Владимирские тюремщики вздохнули с облегчением — у них забирали ненавистного узника, который за пять долгих лет не склонил головы.
А Козицкий не скрывал радости: упрячут Фрунзе в такое место, откуда живым не выйдешь!
В Николаевский централ набивали до пятисот человек, а вымирало ежегодно больше сотни. И такая чудовищная статистика только поднимала в глазах начальства авторитет главного николаевского тюремщика Колченко — хама высшей статьи и солдафона без меры.
4 июня 1912 года Михаил Фрунзе, покинув Владимирский централ и проведя три ночи в бутырском бедламе, был сдан под расписку николаевским тюремщикам.
Началась последняя полоса жизни в кандалах.
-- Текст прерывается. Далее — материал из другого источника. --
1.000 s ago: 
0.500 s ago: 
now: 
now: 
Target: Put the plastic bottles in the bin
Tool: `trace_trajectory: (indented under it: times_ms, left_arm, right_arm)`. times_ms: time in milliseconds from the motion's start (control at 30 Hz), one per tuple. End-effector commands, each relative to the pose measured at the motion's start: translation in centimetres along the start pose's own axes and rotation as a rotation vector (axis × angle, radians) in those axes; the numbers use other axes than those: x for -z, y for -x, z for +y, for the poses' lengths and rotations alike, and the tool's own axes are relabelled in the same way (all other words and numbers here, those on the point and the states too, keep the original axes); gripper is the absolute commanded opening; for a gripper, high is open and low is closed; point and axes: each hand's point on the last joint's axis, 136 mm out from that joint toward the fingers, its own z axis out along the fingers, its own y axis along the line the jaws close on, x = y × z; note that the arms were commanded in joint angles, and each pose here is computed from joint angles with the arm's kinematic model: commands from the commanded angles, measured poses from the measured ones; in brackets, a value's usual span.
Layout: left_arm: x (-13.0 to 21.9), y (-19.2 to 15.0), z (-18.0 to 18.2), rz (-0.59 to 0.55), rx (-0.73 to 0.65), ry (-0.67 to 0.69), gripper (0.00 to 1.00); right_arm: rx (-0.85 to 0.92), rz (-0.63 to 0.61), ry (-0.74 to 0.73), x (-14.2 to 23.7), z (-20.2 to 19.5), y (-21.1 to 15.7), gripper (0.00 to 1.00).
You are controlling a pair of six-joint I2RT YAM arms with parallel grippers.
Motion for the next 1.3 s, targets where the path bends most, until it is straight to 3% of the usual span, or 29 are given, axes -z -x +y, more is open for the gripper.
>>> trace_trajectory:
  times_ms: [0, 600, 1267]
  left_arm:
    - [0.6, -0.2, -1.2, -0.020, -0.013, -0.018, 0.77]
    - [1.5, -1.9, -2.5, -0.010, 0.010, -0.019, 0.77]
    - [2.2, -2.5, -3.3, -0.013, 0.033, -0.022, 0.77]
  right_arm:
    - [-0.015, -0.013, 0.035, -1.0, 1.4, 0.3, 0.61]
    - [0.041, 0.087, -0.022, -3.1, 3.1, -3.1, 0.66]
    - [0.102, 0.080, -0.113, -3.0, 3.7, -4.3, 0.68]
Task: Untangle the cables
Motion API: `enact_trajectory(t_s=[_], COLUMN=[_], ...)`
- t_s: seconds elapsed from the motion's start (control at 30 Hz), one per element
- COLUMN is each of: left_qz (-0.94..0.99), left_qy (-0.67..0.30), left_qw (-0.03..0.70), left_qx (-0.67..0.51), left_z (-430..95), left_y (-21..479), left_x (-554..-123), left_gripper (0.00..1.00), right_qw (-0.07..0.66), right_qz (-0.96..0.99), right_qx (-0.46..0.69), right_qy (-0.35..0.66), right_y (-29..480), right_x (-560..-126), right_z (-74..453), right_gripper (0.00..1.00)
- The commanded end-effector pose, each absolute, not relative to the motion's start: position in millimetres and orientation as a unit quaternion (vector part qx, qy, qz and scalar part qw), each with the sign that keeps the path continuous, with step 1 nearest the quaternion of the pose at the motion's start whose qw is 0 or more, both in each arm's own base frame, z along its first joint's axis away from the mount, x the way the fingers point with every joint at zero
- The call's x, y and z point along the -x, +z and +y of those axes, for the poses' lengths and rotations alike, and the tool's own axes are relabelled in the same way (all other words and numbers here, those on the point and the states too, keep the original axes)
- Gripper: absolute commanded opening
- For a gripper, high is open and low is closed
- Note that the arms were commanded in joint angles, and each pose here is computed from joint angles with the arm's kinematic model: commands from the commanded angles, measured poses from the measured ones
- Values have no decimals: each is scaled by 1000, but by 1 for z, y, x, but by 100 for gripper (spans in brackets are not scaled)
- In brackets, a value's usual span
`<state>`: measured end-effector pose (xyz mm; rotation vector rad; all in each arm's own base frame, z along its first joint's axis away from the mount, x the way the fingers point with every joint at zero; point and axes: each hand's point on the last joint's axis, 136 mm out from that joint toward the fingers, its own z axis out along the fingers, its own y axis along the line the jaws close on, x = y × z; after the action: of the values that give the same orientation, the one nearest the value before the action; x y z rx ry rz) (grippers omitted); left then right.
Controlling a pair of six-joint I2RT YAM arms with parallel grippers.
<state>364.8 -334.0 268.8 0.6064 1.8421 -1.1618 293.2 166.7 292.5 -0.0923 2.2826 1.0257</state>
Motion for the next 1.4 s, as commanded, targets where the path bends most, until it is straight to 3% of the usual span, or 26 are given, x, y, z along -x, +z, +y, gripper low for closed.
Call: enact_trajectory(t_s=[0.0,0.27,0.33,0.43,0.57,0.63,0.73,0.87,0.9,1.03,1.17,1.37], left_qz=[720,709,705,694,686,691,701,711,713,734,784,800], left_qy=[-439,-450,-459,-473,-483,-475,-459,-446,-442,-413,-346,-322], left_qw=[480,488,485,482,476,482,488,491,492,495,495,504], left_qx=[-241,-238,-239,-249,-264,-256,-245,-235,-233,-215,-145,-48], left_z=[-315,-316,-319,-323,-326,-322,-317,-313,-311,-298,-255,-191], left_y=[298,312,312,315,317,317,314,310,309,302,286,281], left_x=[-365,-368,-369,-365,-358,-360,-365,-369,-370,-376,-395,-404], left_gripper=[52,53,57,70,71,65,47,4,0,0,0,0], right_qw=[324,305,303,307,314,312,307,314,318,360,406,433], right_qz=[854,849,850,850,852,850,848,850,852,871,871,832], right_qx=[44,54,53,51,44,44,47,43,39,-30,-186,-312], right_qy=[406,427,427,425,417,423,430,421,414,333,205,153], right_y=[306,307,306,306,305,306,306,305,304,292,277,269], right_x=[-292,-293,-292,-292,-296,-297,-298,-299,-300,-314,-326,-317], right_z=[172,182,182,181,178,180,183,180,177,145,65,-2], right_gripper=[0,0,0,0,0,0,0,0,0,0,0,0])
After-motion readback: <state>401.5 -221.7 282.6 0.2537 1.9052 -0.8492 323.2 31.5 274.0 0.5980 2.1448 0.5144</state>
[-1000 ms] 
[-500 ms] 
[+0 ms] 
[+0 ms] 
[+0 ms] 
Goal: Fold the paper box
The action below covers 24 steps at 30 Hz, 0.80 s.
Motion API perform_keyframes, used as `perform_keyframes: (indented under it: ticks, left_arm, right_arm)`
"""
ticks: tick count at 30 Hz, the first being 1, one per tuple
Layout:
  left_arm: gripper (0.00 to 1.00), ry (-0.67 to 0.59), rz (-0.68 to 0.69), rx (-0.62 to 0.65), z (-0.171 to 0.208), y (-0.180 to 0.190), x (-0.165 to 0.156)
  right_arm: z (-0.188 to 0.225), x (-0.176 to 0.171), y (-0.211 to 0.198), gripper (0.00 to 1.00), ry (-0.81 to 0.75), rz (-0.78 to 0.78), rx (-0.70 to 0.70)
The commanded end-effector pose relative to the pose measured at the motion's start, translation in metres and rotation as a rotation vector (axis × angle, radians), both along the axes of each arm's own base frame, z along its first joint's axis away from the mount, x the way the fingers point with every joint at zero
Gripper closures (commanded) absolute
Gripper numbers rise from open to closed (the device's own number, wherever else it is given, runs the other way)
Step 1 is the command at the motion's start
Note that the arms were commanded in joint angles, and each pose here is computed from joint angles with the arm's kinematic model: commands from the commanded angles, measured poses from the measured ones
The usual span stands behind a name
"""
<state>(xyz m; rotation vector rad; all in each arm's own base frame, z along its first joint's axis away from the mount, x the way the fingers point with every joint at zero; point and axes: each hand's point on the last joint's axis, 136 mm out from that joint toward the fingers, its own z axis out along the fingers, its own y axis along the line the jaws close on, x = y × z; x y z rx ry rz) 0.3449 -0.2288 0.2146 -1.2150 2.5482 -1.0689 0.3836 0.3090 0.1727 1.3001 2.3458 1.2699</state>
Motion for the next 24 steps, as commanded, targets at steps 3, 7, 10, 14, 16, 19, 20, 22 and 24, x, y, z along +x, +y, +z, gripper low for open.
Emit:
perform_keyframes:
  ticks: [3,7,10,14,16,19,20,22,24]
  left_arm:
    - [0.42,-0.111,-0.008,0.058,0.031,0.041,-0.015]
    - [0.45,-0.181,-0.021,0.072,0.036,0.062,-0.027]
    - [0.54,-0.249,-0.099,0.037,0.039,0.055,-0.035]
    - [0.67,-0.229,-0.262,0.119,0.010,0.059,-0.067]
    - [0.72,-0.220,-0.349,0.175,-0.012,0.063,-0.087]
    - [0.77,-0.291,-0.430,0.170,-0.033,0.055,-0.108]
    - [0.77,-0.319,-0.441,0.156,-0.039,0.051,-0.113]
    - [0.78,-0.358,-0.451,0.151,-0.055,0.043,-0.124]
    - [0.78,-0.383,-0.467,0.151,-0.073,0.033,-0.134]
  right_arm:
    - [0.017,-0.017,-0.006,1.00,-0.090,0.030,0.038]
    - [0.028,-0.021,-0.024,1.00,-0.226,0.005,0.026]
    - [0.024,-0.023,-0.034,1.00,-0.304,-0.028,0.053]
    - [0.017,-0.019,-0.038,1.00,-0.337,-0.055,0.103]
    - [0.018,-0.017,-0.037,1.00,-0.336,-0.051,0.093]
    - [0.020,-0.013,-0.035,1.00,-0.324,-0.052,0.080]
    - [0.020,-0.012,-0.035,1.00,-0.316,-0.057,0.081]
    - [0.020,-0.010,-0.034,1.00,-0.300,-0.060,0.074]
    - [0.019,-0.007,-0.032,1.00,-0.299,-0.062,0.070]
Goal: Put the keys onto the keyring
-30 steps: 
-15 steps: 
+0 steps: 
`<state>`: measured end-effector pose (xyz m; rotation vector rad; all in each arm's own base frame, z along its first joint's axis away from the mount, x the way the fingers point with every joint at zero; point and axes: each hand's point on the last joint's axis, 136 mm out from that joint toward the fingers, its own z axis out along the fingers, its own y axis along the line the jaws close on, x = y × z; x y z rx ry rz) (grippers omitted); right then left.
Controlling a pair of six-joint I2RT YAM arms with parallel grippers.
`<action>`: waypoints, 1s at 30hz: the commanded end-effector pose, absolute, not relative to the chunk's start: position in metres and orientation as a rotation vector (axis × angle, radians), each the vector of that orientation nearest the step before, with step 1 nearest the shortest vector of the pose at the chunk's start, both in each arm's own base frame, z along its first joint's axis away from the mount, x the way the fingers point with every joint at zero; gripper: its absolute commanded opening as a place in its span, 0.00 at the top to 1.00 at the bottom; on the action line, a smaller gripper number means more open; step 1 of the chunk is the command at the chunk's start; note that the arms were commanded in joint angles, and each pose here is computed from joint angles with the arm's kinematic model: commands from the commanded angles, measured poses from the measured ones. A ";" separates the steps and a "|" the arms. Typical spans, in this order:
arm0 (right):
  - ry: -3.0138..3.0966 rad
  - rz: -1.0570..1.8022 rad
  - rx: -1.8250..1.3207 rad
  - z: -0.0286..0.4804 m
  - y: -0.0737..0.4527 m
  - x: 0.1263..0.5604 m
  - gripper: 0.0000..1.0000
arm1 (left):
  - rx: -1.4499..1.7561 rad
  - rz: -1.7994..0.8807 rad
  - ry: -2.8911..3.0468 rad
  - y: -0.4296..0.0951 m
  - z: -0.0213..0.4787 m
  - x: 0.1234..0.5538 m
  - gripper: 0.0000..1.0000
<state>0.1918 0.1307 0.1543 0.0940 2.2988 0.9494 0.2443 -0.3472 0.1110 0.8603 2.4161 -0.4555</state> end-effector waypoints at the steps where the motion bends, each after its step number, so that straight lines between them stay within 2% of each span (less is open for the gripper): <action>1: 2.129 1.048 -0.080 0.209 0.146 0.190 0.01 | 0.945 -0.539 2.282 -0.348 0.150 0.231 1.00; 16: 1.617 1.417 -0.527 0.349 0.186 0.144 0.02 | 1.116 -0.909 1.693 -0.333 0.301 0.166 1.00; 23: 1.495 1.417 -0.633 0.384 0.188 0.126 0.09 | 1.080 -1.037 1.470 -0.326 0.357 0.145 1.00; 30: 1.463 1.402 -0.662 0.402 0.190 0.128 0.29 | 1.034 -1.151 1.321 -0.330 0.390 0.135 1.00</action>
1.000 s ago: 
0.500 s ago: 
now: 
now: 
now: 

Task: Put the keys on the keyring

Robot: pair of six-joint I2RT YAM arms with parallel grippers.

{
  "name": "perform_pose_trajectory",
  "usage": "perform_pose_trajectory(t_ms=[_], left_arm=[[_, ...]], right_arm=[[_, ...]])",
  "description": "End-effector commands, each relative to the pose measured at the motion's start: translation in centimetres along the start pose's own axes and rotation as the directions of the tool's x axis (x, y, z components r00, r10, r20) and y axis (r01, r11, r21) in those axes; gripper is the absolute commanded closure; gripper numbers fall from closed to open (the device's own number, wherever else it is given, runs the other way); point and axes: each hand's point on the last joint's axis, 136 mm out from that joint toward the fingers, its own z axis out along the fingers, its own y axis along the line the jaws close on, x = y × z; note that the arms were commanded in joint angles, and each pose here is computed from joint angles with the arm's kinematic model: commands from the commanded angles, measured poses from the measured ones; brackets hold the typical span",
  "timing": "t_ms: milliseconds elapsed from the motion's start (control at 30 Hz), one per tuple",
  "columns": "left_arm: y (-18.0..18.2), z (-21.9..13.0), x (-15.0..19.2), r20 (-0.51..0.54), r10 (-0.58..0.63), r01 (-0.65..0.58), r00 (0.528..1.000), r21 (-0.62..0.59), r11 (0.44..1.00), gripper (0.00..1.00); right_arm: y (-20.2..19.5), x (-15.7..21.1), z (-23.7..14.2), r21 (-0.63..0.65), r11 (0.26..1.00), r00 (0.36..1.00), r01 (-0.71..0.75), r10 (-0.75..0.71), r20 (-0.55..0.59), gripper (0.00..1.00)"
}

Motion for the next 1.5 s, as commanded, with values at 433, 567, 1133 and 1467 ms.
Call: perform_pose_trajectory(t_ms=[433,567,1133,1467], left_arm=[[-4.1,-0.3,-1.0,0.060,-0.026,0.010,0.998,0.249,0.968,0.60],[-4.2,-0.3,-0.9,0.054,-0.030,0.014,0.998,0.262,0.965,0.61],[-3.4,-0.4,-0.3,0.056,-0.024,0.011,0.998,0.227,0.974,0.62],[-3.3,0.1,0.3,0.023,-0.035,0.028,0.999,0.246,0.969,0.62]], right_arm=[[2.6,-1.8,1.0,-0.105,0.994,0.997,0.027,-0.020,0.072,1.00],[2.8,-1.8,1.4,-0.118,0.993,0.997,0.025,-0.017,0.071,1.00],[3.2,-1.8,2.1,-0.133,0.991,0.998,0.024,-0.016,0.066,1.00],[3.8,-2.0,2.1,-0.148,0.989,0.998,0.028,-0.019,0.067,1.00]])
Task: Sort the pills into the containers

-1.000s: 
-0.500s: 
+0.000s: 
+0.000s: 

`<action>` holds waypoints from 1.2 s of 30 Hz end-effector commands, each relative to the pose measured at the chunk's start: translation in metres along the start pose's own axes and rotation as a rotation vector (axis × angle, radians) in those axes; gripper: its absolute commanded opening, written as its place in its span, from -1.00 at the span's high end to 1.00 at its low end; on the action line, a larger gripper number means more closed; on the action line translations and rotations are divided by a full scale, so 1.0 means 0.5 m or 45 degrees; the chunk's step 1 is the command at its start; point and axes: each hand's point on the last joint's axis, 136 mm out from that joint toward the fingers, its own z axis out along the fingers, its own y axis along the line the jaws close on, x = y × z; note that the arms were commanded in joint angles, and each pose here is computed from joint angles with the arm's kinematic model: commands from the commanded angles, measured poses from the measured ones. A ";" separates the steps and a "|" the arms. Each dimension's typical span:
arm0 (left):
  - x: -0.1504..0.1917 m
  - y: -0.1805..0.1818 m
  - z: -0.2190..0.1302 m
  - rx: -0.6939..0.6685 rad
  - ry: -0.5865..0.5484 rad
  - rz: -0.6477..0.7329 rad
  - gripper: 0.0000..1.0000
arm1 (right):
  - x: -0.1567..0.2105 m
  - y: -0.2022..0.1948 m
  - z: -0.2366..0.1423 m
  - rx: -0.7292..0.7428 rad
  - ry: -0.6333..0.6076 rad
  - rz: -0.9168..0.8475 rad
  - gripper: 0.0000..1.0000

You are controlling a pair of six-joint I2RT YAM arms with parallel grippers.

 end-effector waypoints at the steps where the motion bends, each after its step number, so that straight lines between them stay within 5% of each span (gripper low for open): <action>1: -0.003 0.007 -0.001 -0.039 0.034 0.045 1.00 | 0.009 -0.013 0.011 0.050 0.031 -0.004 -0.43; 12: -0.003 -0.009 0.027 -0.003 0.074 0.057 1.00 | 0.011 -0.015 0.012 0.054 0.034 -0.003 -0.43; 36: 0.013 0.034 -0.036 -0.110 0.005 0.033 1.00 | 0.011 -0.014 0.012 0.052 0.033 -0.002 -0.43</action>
И продолжалась она ровно два года.
К сожалению, слишком мало свидетельств осталось о пребывании Фрунзе в Николаевском централе: сам он никогда не писал об этом, близких друзей рядом с ним не было.
Обычно во главе крупных тюрем стояли полковники полицейской или жандармской службы. Хозяином «николаевской могилы» был подпоручик Колченко. Для него такое амплуа считалось венцом служебной карьеры. Человек трусливый и жадный, хорошо обеспеченный жалованьем, квартирой и казенным выездом, он ревностно оправдывал доверие властей, держась единственного правила:
— Опасных для царя и отечества преступников из централа живыми не выпускать!
Каторжные работы исполнялись в централе по самым жестким инструкциям. Узников обычно не водили в подсобные цехи, а заставляли работать в камерах — молча и при закрытых окнах.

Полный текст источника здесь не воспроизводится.